## [Your instructions]
Scan the data below and copy each line where "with" occurs.

■ ■ ■ ■

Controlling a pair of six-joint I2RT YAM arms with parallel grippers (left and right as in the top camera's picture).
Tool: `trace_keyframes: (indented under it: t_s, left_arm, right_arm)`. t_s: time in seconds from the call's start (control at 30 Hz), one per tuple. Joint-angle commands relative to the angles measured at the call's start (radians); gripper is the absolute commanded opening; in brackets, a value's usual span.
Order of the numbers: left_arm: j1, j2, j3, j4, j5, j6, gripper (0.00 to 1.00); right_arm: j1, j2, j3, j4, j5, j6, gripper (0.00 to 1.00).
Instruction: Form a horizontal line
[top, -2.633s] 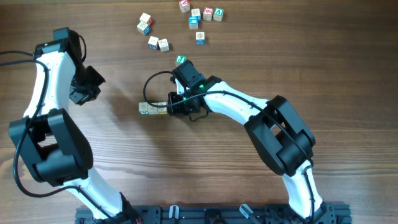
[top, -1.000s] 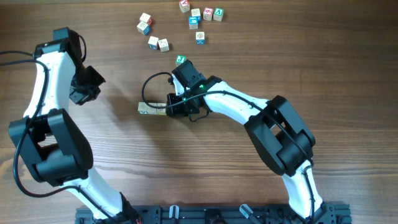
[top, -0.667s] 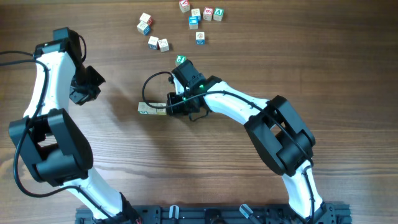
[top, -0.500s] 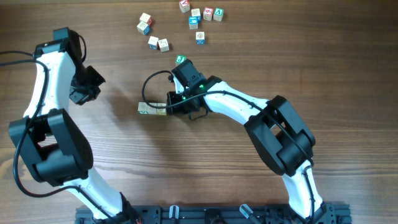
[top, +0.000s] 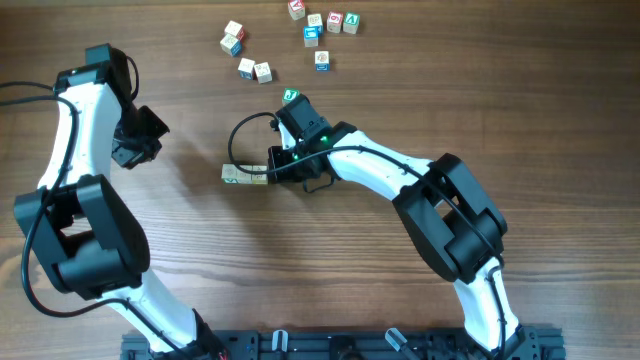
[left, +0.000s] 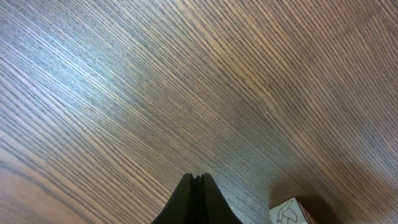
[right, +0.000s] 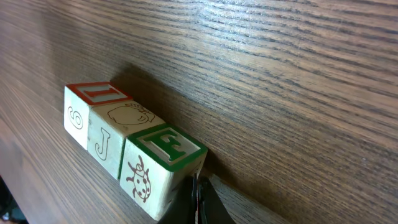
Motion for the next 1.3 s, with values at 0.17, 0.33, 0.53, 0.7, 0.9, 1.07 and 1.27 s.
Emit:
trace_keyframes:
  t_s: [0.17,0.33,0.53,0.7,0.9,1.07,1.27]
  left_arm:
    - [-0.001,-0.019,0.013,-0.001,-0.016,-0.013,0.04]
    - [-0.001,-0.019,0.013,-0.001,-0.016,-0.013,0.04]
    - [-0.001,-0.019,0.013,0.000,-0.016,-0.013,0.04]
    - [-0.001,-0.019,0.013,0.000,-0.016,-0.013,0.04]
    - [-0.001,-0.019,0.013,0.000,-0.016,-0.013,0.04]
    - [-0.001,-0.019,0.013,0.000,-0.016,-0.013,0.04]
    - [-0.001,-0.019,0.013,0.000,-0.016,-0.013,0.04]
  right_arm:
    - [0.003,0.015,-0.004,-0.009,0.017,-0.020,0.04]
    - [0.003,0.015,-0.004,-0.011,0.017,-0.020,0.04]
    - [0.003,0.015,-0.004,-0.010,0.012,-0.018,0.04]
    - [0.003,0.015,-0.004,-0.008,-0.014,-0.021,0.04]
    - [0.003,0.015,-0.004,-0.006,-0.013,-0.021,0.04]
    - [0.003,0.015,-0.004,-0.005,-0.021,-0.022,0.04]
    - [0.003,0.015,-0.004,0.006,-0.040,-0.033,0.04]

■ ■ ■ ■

## [Written solution]
Controlling a pair of six-joint I2RT YAM arms with parallel grippers (left and right as in the top camera's picture).
Motion for the next 1.3 s, with values at 0.17, 0.33, 0.53, 0.7, 0.9, 1.07 and 1.27 s.

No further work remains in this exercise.